The leucine zipper is a dimeric coiled‐coil protein structure composed of two amphipathic alpha‐helices with the hydrophobic surfaces interacting to create the dimer interface. This structure has been found to mediate the dimerization of two abundant classes of DNA binding proteins: the bZIP and bHLH‐Zip proteins. Several workers have reported that amino acids in the e and g positions of the coiled coil can modulate dimerization stability and specificity. Using the bZIP protein VBP as a host molecule, we report a thermodynamic scale (delta delta G) for 27 interhelical interactions in 35 proteins between amino acids in the g and the following e positions (g<==>e’) of a leucine zipper coiled coil. We have examined the four commonly occurring amino acids in the e and g positions of bZIP proteins, lysine (K), arginine (R), glutamine (Q), glutamic acid (E), as well as the only other remaining charged amino acid aspartic acid (D), and finally alanine (A) as a reference amino acid.

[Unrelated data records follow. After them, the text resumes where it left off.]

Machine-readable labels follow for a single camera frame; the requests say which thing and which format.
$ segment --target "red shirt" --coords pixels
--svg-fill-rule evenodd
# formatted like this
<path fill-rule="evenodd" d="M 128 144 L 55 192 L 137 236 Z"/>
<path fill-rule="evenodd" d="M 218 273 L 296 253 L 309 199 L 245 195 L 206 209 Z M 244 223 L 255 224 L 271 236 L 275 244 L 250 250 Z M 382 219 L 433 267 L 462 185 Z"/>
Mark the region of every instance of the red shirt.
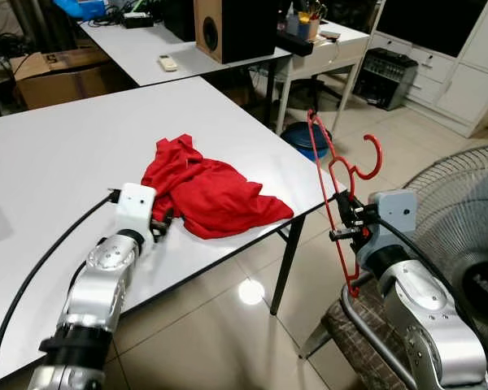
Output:
<path fill-rule="evenodd" d="M 283 201 L 259 195 L 262 184 L 247 181 L 225 162 L 204 158 L 187 134 L 157 142 L 141 184 L 157 191 L 154 219 L 162 221 L 173 209 L 175 217 L 185 219 L 185 228 L 202 238 L 232 236 L 293 217 Z"/>

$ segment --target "table leg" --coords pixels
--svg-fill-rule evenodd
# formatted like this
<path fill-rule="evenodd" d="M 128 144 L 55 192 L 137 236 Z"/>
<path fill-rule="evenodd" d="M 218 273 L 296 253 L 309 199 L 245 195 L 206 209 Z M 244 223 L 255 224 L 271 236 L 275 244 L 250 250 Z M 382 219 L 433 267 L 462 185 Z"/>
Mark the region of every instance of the table leg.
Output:
<path fill-rule="evenodd" d="M 298 240 L 300 239 L 300 233 L 302 232 L 303 221 L 305 218 L 306 216 L 302 215 L 291 223 L 290 234 L 287 239 L 287 244 L 285 245 L 284 257 L 282 259 L 282 265 L 278 274 L 277 286 L 275 287 L 275 293 L 273 294 L 273 299 L 271 302 L 271 309 L 269 310 L 271 315 L 277 315 L 282 294 L 284 293 L 285 284 L 287 283 L 287 278 L 290 275 L 291 264 L 293 263 L 294 253 L 296 252 L 296 247 L 298 245 Z"/>
<path fill-rule="evenodd" d="M 268 67 L 268 87 L 266 88 L 266 107 L 264 109 L 264 126 L 269 126 L 271 119 L 271 107 L 273 104 L 273 87 L 275 86 L 275 71 L 277 70 L 277 61 L 275 59 L 269 61 Z"/>
<path fill-rule="evenodd" d="M 287 78 L 284 82 L 284 88 L 282 89 L 282 96 L 280 97 L 280 107 L 278 107 L 277 116 L 277 130 L 278 136 L 282 133 L 282 128 L 284 126 L 285 110 L 287 110 L 287 101 L 290 98 L 291 89 L 291 79 Z"/>
<path fill-rule="evenodd" d="M 358 71 L 358 66 L 359 66 L 359 63 L 355 63 L 352 66 L 351 71 L 349 72 L 349 76 L 347 76 L 347 82 L 345 84 L 345 88 L 343 89 L 342 101 L 340 102 L 340 106 L 338 107 L 338 112 L 336 113 L 336 116 L 334 117 L 333 126 L 331 127 L 331 134 L 333 134 L 333 136 L 334 136 L 334 133 L 336 132 L 336 127 L 338 126 L 340 114 L 345 109 L 347 99 L 349 98 L 349 95 L 351 94 L 353 83 L 354 83 L 355 78 L 356 78 L 356 72 Z"/>

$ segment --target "white table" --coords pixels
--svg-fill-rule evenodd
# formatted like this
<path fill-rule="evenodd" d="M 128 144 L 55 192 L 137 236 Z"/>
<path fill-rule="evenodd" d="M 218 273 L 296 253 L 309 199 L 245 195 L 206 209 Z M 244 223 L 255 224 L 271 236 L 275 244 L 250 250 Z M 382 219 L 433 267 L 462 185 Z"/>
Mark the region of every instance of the white table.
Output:
<path fill-rule="evenodd" d="M 294 80 L 306 79 L 313 75 L 329 72 L 341 67 L 352 66 L 342 93 L 342 100 L 338 112 L 331 127 L 331 133 L 338 126 L 340 114 L 345 108 L 354 84 L 356 72 L 367 48 L 368 34 L 332 22 L 322 24 L 320 31 L 340 33 L 340 37 L 336 43 L 323 41 L 315 44 L 312 53 L 308 56 L 299 57 L 298 55 L 294 55 L 277 73 L 278 77 L 284 81 L 277 117 L 277 134 L 282 132 L 291 83 Z"/>
<path fill-rule="evenodd" d="M 269 78 L 266 92 L 264 124 L 268 124 L 271 114 L 273 82 L 277 59 L 288 57 L 290 52 L 275 48 L 271 55 L 246 59 L 234 63 L 218 63 L 203 53 L 195 41 L 184 42 L 163 24 L 149 28 L 129 28 L 121 25 L 81 28 L 96 42 L 139 86 L 153 85 L 167 81 L 200 76 L 253 63 L 268 62 Z M 176 71 L 164 71 L 157 59 L 167 54 L 177 63 Z"/>
<path fill-rule="evenodd" d="M 166 292 L 291 223 L 275 293 L 280 301 L 305 215 L 322 204 L 315 165 L 199 77 L 0 118 L 0 322 L 17 288 L 55 239 L 107 193 L 139 182 L 155 142 L 183 132 L 204 156 L 232 164 L 294 219 L 202 240 L 175 219 L 140 262 L 125 310 Z M 331 189 L 330 178 L 324 175 Z M 114 205 L 92 215 L 54 253 L 23 296 L 0 353 L 0 378 L 41 356 L 72 273 L 113 233 Z"/>

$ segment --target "remote control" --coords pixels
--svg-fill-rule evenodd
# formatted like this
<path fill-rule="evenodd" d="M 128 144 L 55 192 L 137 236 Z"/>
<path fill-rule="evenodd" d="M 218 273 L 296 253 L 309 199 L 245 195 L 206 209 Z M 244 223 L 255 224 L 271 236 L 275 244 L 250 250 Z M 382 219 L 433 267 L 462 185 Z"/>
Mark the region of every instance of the remote control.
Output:
<path fill-rule="evenodd" d="M 159 56 L 159 63 L 161 64 L 161 67 L 166 72 L 173 72 L 177 70 L 177 64 L 176 62 L 170 58 L 169 55 L 163 54 Z"/>

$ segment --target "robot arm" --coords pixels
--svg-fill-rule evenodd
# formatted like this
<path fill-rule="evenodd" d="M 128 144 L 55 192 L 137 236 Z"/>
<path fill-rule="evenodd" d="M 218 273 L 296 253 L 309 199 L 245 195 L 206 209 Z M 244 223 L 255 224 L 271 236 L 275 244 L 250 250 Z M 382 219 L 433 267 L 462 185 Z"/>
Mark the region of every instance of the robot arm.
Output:
<path fill-rule="evenodd" d="M 346 229 L 331 232 L 331 239 L 352 238 L 356 261 L 377 278 L 387 317 L 405 343 L 417 388 L 487 389 L 484 350 L 457 314 L 451 294 L 412 259 L 404 243 L 371 218 L 379 216 L 411 236 L 416 226 L 414 193 L 375 193 L 367 206 L 348 201 L 346 193 L 337 198 Z"/>
<path fill-rule="evenodd" d="M 103 365 L 137 260 L 150 250 L 155 190 L 125 184 L 116 208 L 117 233 L 100 241 L 69 291 L 54 336 L 43 340 L 44 362 L 28 390 L 101 390 Z"/>

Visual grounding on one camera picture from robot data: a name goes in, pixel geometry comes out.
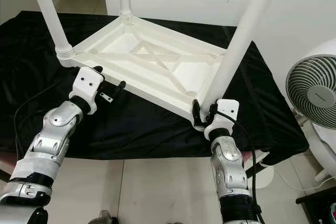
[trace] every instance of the black table
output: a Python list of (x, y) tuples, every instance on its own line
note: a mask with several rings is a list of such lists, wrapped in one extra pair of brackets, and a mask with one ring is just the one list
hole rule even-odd
[[(59, 18), (72, 45), (116, 19), (82, 14), (59, 14)], [(223, 48), (235, 31), (235, 27), (148, 20)], [(30, 103), (20, 115), (20, 120), (26, 118), (20, 128), (25, 148), (40, 131), (45, 111), (67, 99), (75, 74), (59, 64), (40, 12), (20, 12), (0, 26), (0, 152), (15, 152), (13, 115), (18, 106), (64, 77), (64, 83)], [(257, 149), (270, 152), (264, 164), (276, 164), (308, 148), (254, 43), (224, 97), (239, 101), (238, 122), (255, 140)], [(234, 127), (233, 137), (242, 151), (250, 151), (238, 127)], [(210, 155), (209, 142), (188, 120), (126, 91), (112, 107), (84, 119), (71, 137), (67, 153), (68, 157), (94, 159)]]

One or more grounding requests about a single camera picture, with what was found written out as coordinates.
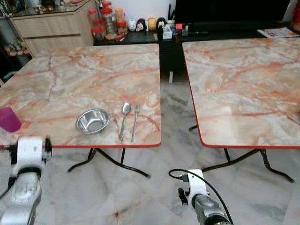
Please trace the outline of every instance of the marble tabletop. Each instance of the marble tabletop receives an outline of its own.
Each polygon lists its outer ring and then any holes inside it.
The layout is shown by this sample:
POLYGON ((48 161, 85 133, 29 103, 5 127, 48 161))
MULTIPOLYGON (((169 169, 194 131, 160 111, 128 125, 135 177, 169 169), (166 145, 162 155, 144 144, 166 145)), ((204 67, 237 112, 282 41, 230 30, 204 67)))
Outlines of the marble tabletop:
POLYGON ((0 108, 10 106, 22 123, 0 128, 0 145, 21 135, 50 136, 55 148, 157 147, 161 143, 158 44, 61 48, 41 53, 0 88, 0 108), (125 102, 133 106, 119 140, 125 102), (134 105, 140 104, 135 141, 134 105), (99 134, 75 128, 89 109, 103 108, 110 122, 99 134))
POLYGON ((183 44, 206 147, 300 148, 300 38, 183 44))

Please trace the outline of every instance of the wooden cabinet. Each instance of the wooden cabinet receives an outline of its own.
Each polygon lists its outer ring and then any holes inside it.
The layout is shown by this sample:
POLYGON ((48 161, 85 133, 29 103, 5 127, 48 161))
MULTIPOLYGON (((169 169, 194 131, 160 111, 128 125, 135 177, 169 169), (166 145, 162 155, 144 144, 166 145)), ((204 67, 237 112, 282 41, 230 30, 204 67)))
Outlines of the wooden cabinet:
POLYGON ((55 47, 93 46, 88 14, 95 7, 89 0, 73 12, 18 16, 11 21, 34 57, 55 47))

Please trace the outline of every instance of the stainless steel bowl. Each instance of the stainless steel bowl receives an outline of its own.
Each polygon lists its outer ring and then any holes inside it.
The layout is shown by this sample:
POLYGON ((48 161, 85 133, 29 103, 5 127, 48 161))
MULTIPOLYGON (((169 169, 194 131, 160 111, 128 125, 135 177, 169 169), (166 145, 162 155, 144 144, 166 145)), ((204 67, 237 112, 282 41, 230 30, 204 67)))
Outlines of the stainless steel bowl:
POLYGON ((103 109, 91 109, 76 121, 76 129, 83 134, 96 134, 102 131, 109 122, 109 114, 103 109))

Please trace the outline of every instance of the white wall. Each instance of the white wall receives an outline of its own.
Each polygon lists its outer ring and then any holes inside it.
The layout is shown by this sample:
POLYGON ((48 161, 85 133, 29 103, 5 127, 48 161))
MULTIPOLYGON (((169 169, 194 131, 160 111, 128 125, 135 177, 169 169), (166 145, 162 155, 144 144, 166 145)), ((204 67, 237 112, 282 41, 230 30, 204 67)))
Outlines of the white wall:
POLYGON ((171 13, 175 9, 176 0, 111 0, 112 8, 123 8, 126 20, 133 18, 149 19, 154 17, 164 17, 168 19, 169 4, 171 4, 171 13))

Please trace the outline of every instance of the bowl rim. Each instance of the bowl rim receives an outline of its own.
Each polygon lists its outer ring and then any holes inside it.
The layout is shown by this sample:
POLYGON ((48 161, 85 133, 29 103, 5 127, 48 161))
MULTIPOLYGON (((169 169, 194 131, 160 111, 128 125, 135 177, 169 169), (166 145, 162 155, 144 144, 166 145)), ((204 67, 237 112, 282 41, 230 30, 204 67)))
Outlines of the bowl rim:
POLYGON ((76 129, 77 129, 81 134, 96 134, 96 133, 99 133, 100 131, 102 131, 102 130, 107 126, 109 120, 110 120, 110 116, 109 116, 109 113, 108 113, 106 110, 101 109, 101 108, 95 108, 95 109, 90 109, 90 110, 85 111, 85 112, 83 112, 82 114, 80 114, 80 116, 79 116, 79 117, 77 118, 77 120, 76 120, 75 126, 76 126, 76 129), (103 126, 101 129, 99 129, 99 130, 96 130, 96 131, 93 131, 93 132, 83 132, 83 131, 78 127, 78 122, 79 122, 79 120, 80 120, 80 118, 81 118, 82 116, 84 116, 85 114, 87 114, 87 113, 89 113, 89 112, 92 112, 92 111, 102 111, 102 112, 106 113, 106 115, 107 115, 107 122, 106 122, 106 123, 104 124, 104 126, 103 126))

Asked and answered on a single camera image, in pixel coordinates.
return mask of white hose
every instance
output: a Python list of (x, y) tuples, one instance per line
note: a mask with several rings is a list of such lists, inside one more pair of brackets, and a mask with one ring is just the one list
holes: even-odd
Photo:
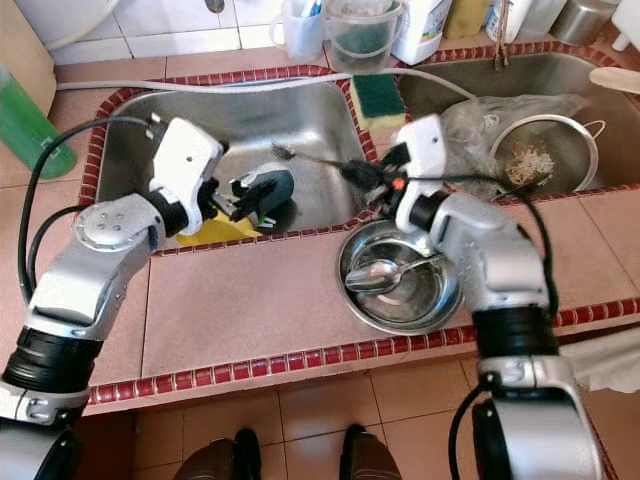
[(83, 29), (74, 32), (71, 35), (67, 35), (66, 37), (46, 43), (45, 48), (52, 52), (53, 50), (58, 50), (59, 48), (66, 47), (67, 45), (70, 45), (86, 37), (87, 35), (89, 35), (89, 33), (95, 30), (98, 25), (104, 22), (105, 19), (109, 15), (111, 15), (111, 13), (113, 13), (115, 8), (118, 6), (118, 3), (120, 3), (120, 0), (107, 0), (107, 4), (104, 6), (102, 13), (100, 13), (100, 15), (95, 18), (95, 20), (88, 23)]
[[(421, 70), (412, 70), (408, 68), (386, 68), (379, 72), (381, 74), (392, 75), (410, 75), (414, 77), (423, 78), (432, 82), (438, 83), (443, 87), (447, 87), (454, 92), (462, 95), (466, 98), (475, 98), (475, 95), (467, 92), (464, 88), (451, 83), (444, 78), (438, 77), (431, 73), (423, 72)], [(177, 83), (165, 83), (165, 82), (149, 82), (146, 80), (104, 80), (98, 82), (69, 82), (60, 83), (58, 85), (59, 91), (64, 90), (83, 90), (91, 88), (145, 88), (150, 90), (168, 90), (173, 92), (192, 92), (192, 93), (261, 93), (272, 92), (274, 90), (282, 90), (286, 88), (301, 87), (304, 85), (315, 85), (317, 83), (336, 82), (338, 80), (348, 80), (353, 75), (349, 73), (332, 73), (330, 75), (323, 75), (320, 77), (308, 77), (298, 80), (283, 79), (285, 81), (277, 83), (268, 83), (264, 85), (246, 85), (241, 83), (233, 83), (223, 86), (207, 86), (207, 85), (182, 85)]]

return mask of yellow sponge
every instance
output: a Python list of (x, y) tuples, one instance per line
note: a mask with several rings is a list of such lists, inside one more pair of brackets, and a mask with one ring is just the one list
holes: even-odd
[(349, 86), (356, 117), (363, 130), (405, 124), (404, 103), (391, 75), (354, 75)]

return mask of double sink
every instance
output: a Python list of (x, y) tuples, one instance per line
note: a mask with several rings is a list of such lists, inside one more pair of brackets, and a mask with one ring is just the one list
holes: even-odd
[[(593, 64), (559, 53), (516, 56), (500, 73), (493, 59), (462, 60), (419, 67), (444, 77), (477, 96), (577, 93), (591, 100), (579, 121), (602, 119), (608, 124), (598, 138), (600, 161), (588, 189), (640, 183), (640, 111), (620, 92), (589, 81)], [(400, 93), (414, 119), (442, 113), (463, 100), (425, 80), (405, 76)], [(229, 143), (215, 176), (220, 193), (230, 195), (228, 182), (266, 162), (276, 160), (273, 143), (293, 148), (301, 156), (332, 162), (364, 160), (358, 133), (342, 92), (317, 84), (267, 93), (148, 93), (125, 103), (115, 113), (164, 119), (180, 116)], [(114, 125), (109, 129), (98, 185), (97, 201), (113, 200), (132, 191), (145, 192), (153, 174), (153, 147), (138, 132)], [(295, 178), (292, 199), (270, 216), (277, 220), (268, 233), (282, 233), (343, 224), (365, 208), (361, 193), (335, 168), (290, 160)]]

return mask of green dish soap bottle
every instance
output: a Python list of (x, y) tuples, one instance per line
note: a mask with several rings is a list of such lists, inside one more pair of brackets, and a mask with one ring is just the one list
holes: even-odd
[[(42, 114), (4, 65), (0, 65), (0, 141), (29, 170), (33, 170), (46, 146), (58, 136), (53, 125)], [(68, 173), (76, 164), (76, 156), (67, 145), (60, 145), (49, 157), (41, 178), (56, 178)]]

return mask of white cup
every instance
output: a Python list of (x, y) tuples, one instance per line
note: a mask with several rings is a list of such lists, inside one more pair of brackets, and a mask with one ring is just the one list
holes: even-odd
[[(301, 17), (301, 13), (309, 0), (284, 0), (282, 13), (271, 22), (269, 36), (276, 47), (287, 52), (289, 58), (298, 63), (318, 60), (323, 53), (324, 40), (324, 7), (318, 15)], [(284, 43), (274, 39), (276, 27), (282, 23)]]

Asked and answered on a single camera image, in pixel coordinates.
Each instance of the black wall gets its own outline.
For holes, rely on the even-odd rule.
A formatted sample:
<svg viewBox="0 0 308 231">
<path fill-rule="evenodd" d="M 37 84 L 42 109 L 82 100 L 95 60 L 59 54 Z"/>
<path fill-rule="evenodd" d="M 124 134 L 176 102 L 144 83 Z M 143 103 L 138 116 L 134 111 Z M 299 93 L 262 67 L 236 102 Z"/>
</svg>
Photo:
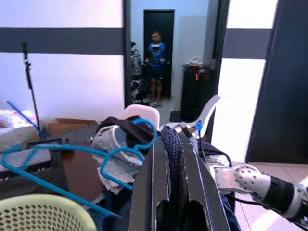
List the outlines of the black wall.
<svg viewBox="0 0 308 231">
<path fill-rule="evenodd" d="M 280 0 L 246 161 L 308 163 L 308 1 Z"/>
</svg>

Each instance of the cardboard box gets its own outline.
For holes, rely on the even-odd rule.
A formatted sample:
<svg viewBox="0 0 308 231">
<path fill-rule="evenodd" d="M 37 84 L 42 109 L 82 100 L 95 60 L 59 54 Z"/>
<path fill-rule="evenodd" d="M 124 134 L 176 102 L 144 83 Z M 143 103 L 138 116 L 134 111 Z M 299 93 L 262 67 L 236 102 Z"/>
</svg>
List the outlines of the cardboard box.
<svg viewBox="0 0 308 231">
<path fill-rule="evenodd" d="M 48 124 L 48 134 L 54 135 L 61 132 L 72 131 L 89 125 L 96 124 L 95 120 L 57 118 Z"/>
</svg>

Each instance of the microphone stand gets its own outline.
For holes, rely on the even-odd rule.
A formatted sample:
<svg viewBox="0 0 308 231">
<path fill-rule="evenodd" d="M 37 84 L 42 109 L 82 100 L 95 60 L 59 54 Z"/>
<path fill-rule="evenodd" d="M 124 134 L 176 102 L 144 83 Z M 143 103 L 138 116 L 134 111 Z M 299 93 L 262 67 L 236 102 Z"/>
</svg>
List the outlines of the microphone stand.
<svg viewBox="0 0 308 231">
<path fill-rule="evenodd" d="M 33 86 L 32 86 L 31 76 L 30 76 L 31 63 L 29 63 L 29 61 L 28 61 L 28 47 L 27 47 L 27 43 L 22 43 L 22 45 L 23 45 L 24 64 L 25 64 L 25 72 L 26 72 L 26 78 L 27 78 L 27 82 L 28 82 L 28 88 L 31 91 L 32 102 L 33 102 L 33 107 L 34 107 L 34 112 L 35 112 L 35 119 L 37 121 L 37 127 L 38 127 L 38 131 L 39 131 L 38 135 L 39 135 L 39 138 L 41 139 L 40 126 L 39 126 L 39 115 L 38 115 L 37 104 L 36 104 L 36 101 L 35 101 Z"/>
</svg>

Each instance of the blue shorts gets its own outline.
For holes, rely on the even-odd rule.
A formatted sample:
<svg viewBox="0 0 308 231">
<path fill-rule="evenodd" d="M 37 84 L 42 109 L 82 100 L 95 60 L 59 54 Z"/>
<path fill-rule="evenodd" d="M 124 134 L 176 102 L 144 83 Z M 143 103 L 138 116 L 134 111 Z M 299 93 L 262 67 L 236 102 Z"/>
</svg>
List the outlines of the blue shorts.
<svg viewBox="0 0 308 231">
<path fill-rule="evenodd" d="M 149 79 L 156 79 L 162 81 L 164 78 L 163 68 L 150 68 L 149 69 Z"/>
</svg>

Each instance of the black door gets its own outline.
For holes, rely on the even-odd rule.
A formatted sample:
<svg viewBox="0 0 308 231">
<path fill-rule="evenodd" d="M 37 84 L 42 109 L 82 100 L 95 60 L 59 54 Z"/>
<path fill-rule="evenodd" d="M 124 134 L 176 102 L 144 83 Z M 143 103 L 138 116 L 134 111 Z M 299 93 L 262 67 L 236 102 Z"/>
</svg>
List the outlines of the black door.
<svg viewBox="0 0 308 231">
<path fill-rule="evenodd" d="M 162 42 L 166 46 L 165 77 L 163 81 L 163 95 L 171 96 L 171 69 L 173 47 L 174 10 L 144 10 L 144 59 L 152 42 L 151 35 L 159 31 Z"/>
<path fill-rule="evenodd" d="M 247 161 L 308 163 L 307 9 L 279 1 Z"/>
</svg>

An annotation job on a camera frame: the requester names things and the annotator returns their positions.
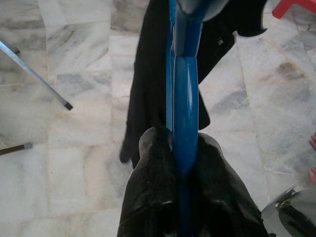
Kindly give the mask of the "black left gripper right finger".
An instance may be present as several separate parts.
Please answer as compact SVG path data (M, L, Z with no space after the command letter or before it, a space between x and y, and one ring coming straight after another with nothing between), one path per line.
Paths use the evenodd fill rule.
M219 143L200 133L194 166L197 237L267 237L261 212L225 159Z

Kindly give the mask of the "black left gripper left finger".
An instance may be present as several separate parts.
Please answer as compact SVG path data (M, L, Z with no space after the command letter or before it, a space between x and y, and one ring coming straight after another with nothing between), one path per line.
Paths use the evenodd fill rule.
M139 154L126 185L118 236L175 237L179 219L178 172L170 130L146 130L139 141Z

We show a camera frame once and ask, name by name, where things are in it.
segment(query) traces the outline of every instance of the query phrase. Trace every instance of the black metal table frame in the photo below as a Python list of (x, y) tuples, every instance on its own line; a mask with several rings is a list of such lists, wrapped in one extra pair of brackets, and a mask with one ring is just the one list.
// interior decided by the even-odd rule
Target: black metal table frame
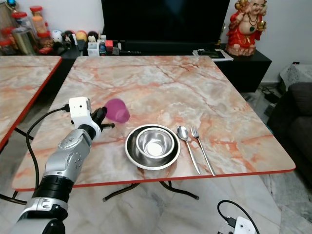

These results indicate that E<==>R is the most stable interhelical pair, being 0.35 kcal/mol more stable than E<==>K. A thermodynamic cycle analysis shows that the E<==>R pair is 1.33 kcal/mol more stable than A<==>A with ‐1.14 kcal/mol of coupling energy (delta delta Gint) coming from the interaction of E with R. The E<==>K coupling energy is only ‐0.14 kcal/mol. E interacts with more specificity than Q. The R<==>R pair is less stable than the K<==>K by 0.24 kcal/mol. R interacts with more specificity than K. Q forms more stable pairs with the basic amino acids K and R rather than with E. Changing amino acids in the e position to A creates bZIP proteins that form tetramers.